18 December 2025

The College has responded to The Health Foundation’s NHS Productivity Commission call for evidence, highlighting pathology’s central role in patient care and proposing 4 practical reforms to unlock efficiency and resilience. 

Modernising pathology services through digital innovation, workforce planning, and better system design is critical to improving productivity and patient outcomes. 

The 4 reforms proposed by the College are:  

  • National digital pathology strategy with central funding: evidence shows capital investment in IT infrastructure - such as scanners – as well as investment in workforce capacity to upskill in using digital pathology can lead to significant efficiency gains via remote reporting, faster diagnoses and equitable access. A national strategy is needed with central investment that allows for local adoption to best meet patient needs.  

  • Interoperability of Laboratory Information Management Systems (LIMS): upgrading of LIMS to help eliminate delays, duplication and data silos is essential for integration with electronic patient records and prescribing platforms to improve continuity of care and enable innovation.  

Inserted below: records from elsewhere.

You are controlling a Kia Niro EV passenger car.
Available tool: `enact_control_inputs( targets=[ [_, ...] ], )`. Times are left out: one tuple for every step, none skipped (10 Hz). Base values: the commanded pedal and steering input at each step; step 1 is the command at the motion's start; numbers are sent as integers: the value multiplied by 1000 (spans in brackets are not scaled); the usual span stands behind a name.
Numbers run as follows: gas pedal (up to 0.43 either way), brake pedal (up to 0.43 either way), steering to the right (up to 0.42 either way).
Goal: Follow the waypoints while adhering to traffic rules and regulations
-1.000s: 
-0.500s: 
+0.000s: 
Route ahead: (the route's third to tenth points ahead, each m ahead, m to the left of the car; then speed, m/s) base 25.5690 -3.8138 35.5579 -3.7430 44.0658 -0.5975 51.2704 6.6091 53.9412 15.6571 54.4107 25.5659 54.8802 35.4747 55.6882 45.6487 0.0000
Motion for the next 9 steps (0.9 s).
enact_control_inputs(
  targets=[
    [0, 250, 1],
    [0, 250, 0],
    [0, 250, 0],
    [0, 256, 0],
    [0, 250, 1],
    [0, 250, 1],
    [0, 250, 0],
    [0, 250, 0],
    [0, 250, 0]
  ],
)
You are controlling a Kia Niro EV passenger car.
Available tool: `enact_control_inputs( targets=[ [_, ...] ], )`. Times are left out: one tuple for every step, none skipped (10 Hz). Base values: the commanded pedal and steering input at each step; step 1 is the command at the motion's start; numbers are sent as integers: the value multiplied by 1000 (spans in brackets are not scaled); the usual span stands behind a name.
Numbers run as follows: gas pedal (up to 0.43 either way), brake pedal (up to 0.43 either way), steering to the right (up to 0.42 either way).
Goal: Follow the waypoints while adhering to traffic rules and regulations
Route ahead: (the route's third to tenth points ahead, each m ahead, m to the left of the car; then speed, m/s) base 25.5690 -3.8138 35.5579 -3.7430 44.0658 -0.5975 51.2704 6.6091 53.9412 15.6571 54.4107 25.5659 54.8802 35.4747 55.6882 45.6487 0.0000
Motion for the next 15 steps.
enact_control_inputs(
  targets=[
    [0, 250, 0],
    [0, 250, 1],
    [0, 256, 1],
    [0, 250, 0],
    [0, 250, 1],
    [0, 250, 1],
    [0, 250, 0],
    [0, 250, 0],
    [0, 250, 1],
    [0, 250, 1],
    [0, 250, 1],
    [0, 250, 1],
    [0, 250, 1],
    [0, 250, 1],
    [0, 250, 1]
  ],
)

  • Diagnostic stewardship: embedding pathologist-led oversight will help ensure clinically justified testing, reduce low value requests and manage risks associated with direct-to-consumer testing. Integrating stewardship into digital systems will assist in managing demand and support antimicrobial resistance strategies.  

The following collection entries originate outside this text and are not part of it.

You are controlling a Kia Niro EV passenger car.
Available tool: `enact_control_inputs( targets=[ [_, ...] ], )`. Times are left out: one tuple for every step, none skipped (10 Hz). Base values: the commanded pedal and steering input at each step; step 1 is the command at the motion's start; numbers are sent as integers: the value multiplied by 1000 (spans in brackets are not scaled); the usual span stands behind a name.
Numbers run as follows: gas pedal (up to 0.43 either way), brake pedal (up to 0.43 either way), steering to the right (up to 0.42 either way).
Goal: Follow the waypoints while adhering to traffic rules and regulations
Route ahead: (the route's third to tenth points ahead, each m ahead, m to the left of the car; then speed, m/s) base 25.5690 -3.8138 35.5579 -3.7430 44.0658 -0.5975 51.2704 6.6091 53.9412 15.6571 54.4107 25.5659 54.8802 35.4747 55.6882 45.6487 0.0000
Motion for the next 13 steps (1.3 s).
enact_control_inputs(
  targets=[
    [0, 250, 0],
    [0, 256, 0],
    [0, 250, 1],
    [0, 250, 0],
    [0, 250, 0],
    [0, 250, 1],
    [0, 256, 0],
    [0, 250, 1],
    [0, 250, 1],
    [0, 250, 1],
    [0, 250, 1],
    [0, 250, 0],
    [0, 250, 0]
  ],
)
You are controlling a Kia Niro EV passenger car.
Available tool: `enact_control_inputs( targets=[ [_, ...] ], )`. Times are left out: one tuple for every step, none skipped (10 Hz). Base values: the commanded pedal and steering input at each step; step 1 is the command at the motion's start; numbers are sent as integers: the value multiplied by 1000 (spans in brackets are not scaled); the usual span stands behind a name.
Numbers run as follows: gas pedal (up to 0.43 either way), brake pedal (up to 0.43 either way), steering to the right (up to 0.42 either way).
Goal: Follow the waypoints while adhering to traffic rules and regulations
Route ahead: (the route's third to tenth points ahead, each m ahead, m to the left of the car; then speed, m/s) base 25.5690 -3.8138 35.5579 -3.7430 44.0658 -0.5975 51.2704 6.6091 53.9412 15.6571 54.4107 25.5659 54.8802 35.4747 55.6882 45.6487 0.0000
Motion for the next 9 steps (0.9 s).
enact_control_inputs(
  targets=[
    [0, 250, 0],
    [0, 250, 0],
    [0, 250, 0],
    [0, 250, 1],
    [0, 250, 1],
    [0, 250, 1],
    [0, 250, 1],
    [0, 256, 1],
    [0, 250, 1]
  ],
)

  • Dedicated workforce planning for pathology: fragmented data and lack of visibility of the critical relevance of pathology specialties to future health care plans has led to underinvestment – threatening service resilience. National evidence-based workforce planning that aligns staffing with demand is essential to reduce bottlenecks and improve productivity.  

Without investment in pathology digital infrastructure and innovation, interoperability, stewardship, and workforce planning, the NHS risks continued bottlenecks, delays, and inefficiencies. These reforms offer a real opportunity for faster diagnoses, better patient outcomes and long-term cost savings.